*** Block opens ***

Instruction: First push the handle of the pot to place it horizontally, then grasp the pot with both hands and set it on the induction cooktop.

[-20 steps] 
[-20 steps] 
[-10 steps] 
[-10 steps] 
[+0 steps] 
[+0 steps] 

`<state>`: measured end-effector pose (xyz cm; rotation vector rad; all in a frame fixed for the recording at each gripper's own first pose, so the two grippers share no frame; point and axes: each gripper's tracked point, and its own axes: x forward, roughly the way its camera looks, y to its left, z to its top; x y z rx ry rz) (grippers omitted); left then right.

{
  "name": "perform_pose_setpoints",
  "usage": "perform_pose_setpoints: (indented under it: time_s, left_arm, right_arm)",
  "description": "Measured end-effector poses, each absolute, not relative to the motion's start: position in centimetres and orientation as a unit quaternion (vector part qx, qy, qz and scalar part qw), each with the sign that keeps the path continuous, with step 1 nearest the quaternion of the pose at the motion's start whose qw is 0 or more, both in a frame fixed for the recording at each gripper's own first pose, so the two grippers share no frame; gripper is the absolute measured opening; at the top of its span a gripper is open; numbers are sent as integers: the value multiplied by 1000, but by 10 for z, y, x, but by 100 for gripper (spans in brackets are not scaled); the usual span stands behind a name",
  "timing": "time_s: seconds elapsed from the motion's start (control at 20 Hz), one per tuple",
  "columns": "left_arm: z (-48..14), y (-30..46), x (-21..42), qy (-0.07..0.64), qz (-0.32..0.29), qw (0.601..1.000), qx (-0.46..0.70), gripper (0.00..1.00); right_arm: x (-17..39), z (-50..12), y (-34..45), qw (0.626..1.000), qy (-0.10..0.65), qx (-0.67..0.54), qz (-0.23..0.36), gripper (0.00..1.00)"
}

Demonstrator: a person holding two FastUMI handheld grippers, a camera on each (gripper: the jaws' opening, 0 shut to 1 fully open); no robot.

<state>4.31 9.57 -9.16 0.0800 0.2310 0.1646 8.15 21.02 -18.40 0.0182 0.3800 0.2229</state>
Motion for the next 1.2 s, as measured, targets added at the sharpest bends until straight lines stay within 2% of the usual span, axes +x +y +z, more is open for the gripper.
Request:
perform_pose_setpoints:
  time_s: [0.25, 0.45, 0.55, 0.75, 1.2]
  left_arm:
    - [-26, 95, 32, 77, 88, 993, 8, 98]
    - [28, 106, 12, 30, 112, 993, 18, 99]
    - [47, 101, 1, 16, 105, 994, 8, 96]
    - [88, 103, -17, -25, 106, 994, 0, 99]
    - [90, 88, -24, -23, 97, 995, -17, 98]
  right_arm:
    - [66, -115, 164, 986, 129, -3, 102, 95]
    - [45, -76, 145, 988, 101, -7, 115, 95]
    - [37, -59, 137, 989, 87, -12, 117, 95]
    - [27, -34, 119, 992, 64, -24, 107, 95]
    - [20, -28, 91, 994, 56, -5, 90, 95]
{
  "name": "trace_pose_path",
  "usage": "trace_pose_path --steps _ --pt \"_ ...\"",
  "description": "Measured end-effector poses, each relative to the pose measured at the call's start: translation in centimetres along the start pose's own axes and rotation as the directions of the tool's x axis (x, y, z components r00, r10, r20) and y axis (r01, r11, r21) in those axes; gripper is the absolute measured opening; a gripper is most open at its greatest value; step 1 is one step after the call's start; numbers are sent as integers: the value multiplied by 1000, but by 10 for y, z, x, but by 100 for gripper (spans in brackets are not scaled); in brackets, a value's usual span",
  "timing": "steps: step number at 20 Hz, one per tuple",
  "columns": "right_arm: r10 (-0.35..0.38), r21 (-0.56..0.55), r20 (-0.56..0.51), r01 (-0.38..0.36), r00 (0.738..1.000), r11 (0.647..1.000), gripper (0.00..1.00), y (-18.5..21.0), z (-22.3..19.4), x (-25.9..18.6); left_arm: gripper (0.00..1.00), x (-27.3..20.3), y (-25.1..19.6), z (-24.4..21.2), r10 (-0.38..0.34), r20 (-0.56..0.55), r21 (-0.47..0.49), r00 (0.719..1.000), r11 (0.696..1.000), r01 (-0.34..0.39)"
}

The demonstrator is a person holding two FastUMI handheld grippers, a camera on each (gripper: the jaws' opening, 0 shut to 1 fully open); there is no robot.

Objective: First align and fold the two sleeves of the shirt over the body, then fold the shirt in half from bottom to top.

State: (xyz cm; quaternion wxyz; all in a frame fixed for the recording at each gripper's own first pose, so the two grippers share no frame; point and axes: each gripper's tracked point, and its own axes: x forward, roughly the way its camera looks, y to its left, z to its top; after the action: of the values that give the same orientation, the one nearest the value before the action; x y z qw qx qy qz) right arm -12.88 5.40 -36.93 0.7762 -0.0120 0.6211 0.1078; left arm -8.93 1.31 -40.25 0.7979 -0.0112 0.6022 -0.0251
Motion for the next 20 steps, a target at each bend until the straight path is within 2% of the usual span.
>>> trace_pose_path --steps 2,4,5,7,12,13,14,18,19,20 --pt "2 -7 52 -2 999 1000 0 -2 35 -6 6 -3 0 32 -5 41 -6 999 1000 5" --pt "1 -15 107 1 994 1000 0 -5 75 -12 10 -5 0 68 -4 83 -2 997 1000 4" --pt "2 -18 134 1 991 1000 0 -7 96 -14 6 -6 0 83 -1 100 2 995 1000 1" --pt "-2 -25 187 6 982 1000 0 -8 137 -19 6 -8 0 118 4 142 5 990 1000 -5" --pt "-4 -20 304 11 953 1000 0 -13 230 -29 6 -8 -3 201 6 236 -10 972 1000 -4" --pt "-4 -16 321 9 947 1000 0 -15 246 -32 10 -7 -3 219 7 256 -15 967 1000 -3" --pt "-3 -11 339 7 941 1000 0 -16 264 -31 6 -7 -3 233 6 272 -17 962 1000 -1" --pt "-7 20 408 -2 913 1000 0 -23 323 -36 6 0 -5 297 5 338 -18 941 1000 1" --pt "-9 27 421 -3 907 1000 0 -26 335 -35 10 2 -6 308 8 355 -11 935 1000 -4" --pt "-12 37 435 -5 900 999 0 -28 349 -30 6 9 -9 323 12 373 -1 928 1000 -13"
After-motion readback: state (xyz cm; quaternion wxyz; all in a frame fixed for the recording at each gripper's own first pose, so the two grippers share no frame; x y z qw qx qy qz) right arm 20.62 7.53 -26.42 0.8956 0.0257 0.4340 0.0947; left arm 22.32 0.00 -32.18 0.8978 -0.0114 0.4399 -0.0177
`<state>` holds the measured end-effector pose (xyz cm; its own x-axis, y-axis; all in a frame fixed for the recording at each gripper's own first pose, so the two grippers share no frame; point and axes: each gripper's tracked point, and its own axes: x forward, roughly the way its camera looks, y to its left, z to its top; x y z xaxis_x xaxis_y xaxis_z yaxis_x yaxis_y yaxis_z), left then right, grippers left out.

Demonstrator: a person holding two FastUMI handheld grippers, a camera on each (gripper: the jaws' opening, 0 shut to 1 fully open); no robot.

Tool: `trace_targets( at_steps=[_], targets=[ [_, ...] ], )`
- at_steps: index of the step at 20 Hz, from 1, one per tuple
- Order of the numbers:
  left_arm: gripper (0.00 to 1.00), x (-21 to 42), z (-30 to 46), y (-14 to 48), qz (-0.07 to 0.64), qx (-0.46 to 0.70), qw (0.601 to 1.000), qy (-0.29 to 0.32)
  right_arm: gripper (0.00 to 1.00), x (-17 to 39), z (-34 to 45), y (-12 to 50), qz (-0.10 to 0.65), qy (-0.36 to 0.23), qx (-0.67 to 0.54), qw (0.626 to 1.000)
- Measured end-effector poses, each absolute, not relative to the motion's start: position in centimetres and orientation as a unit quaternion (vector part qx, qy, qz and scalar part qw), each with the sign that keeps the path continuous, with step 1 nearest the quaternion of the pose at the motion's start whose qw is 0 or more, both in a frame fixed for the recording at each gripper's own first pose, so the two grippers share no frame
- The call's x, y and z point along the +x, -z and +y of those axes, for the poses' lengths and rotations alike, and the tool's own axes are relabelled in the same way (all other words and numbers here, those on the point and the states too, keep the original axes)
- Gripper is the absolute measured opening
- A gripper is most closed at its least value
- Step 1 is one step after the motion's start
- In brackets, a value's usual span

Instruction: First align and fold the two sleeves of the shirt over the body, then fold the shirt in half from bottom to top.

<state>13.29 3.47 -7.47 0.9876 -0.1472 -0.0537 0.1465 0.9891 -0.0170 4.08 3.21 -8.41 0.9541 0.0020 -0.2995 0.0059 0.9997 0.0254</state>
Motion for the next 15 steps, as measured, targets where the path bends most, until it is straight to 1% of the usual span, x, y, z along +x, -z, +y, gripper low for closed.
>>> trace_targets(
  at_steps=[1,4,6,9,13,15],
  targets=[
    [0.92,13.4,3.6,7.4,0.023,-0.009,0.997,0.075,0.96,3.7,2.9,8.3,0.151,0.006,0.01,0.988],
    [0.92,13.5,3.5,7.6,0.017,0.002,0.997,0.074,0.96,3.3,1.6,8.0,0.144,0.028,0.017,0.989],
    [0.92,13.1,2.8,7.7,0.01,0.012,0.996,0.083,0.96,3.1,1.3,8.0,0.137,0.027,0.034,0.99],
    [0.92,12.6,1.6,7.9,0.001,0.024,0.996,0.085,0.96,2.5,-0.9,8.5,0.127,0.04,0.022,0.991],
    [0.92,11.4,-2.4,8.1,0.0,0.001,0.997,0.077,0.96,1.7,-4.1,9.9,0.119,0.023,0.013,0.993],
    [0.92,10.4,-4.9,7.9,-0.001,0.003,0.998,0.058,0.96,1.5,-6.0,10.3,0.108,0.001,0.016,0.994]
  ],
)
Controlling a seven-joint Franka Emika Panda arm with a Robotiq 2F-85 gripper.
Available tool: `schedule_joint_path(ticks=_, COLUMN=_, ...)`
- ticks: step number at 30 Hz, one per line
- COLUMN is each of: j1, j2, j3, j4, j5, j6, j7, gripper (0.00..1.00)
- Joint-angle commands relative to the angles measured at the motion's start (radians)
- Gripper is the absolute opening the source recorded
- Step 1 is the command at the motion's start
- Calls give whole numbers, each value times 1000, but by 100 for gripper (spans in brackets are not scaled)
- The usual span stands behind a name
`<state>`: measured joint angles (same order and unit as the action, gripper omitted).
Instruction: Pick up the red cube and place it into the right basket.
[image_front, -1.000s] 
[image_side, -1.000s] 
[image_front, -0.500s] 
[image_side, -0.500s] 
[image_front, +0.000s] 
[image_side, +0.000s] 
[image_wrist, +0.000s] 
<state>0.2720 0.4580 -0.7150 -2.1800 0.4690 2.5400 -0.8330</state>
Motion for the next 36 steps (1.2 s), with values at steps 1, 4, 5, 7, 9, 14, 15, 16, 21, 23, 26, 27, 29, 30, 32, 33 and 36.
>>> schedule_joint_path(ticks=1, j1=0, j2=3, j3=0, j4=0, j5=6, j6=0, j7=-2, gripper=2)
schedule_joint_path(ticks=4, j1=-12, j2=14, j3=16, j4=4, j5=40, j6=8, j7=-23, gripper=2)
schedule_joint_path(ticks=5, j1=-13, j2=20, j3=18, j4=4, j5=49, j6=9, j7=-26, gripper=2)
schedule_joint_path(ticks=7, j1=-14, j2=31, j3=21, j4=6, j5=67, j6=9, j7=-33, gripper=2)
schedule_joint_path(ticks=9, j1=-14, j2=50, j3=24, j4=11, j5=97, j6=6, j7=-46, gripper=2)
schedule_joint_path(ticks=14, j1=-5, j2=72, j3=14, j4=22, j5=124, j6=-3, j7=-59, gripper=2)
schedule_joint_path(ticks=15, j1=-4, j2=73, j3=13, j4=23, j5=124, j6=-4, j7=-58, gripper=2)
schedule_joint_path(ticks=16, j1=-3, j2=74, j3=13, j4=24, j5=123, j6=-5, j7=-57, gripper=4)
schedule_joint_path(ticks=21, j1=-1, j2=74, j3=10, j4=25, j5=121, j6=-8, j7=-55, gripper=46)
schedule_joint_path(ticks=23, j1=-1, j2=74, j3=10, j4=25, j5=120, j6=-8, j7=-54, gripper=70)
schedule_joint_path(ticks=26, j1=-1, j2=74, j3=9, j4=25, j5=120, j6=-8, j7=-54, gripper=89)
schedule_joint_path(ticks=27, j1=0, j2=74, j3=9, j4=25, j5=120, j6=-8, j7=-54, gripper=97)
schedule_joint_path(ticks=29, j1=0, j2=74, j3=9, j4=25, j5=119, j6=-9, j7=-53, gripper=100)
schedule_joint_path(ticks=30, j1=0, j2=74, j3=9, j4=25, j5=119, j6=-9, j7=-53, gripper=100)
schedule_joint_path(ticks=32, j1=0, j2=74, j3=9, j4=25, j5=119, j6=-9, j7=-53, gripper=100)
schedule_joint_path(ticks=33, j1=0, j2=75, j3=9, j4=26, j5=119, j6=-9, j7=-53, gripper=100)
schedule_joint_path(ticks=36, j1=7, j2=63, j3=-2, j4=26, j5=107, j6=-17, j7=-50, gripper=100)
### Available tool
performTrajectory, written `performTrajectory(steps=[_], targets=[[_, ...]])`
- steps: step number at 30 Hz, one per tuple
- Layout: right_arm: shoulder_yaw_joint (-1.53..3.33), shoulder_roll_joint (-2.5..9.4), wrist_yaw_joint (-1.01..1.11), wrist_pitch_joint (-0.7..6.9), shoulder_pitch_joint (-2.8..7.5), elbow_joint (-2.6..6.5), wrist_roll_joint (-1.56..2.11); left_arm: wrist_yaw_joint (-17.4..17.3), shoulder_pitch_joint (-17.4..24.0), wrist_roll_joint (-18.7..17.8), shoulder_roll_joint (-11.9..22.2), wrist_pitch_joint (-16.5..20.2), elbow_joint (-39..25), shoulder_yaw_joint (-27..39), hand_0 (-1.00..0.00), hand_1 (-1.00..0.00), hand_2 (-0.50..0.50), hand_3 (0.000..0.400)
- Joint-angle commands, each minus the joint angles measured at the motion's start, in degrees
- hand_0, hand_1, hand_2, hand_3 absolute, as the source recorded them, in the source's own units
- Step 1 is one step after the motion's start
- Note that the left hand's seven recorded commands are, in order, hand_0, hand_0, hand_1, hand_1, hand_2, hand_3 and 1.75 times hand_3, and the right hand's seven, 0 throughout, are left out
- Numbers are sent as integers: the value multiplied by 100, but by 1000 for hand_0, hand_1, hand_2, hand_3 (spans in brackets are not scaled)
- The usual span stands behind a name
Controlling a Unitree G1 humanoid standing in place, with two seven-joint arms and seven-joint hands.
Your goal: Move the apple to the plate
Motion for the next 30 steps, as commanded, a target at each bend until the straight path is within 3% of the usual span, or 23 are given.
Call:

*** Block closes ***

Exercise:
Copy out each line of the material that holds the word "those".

Solution below:
  "description": "Measured end-effector poses, each relative to the pose measured at the call's start: translation in centimetres along the start pose's own axes and rotation as the directions of the tool's x axis (x, y, z components r00, r10, r20) and y axis (r01, r11, r21) in those axes; gripper is the absolute measured opening; a gripper is most open at its greatest value; step 1 is one step after the call's start; numbers are sent as integers: the value multiplied by 1000, but by 10 for y, z, x, but by 100 for gripper (spans in brackets are not scaled); in brackets, a value's usual span",
- The call's x, y and z point along the +x, -z and +y of those axes, for the poses' lengths and rotations alike, and the tool's own axes are relabelled in the same way (all other words and numbers here, those on the point and the states too, keep the original axes)

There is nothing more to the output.